85. The method of claim 82, wherein the CCL22/17 secreting tumor is a ovarian cancer

86. A method of enhancing cellular signaling of a cell, the method comprising: contacting the cell with an antibody that binds a ligand onto the cell, and wherein the antibody comprises the polypeptide of claim 1, 51, 59, or 66, or an Fc variant of a wild-type human IgG Fc region, wherein the Fc variant comprises an amino acid substitution at D270, K322, P329, P331, E333, E345, E430 and/or S440, and wherein the residues are numbered according to the EU index of Kabat.
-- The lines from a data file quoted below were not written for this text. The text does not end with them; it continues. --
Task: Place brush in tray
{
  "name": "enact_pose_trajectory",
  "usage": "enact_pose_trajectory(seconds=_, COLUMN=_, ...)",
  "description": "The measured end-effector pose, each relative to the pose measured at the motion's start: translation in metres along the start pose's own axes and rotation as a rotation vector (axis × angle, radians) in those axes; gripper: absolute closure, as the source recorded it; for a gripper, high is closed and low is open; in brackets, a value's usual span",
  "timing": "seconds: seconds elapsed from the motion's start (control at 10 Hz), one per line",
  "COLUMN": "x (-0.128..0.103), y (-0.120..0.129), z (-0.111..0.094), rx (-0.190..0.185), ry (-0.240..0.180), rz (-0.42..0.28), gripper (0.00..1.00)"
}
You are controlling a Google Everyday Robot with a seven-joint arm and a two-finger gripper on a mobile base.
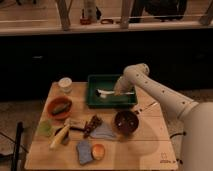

87. The method of claim 86, wherein the substitution comprises D270A, K322A, P329V, P331G, P331V, P331F, E333Q, E430G, E430S, E430F, E430T, E345K, E345Q, E345R, E345Y, S440W, or a combination thereof.

88. A method of inducing receptor clustering of a cell, the method comprising: contacting the cell with an antibody that binds a ligand onto the cell, and wherein the antibody comprises the polypeptide of claim 1, 51, 59, or 66, or an Fc variant of a wild-type human IgG Fc region, wherein the Fc variant comprises an amino acid substitution at D270, K322, P329, P331, E333, E345, E430 and/or S440, and wherein the residues are numbered according to the EU index of Kabat.

89. The method of claim 88, wherein the substitution comprises D270A, K322A, P329V, P331G, P331V, P331F, E333Q, E430G, E430S, E430F, E430T, E345K, E345Q, E345R, E345Y, S440W, or a combination thereof.

90. The method of claim 83, wherein tumor is a solid tumor or liquid tumor.

91. A method of reducing CDC activity of a cell, the method comprising: contacting the cell with an antibody that binds a ligand onto the cell, and wherein the antibody comprises the polypeptide of claim 1, 51, 59, or 66, or an Fc variant of a wild-type human IgG Fc region, wherein the Fc variant comprises an amino acid substitution at D270, L234, L235, K322, P329, P331, and/or E333, and wherein the residues are numbered according to the EU index of Kabat.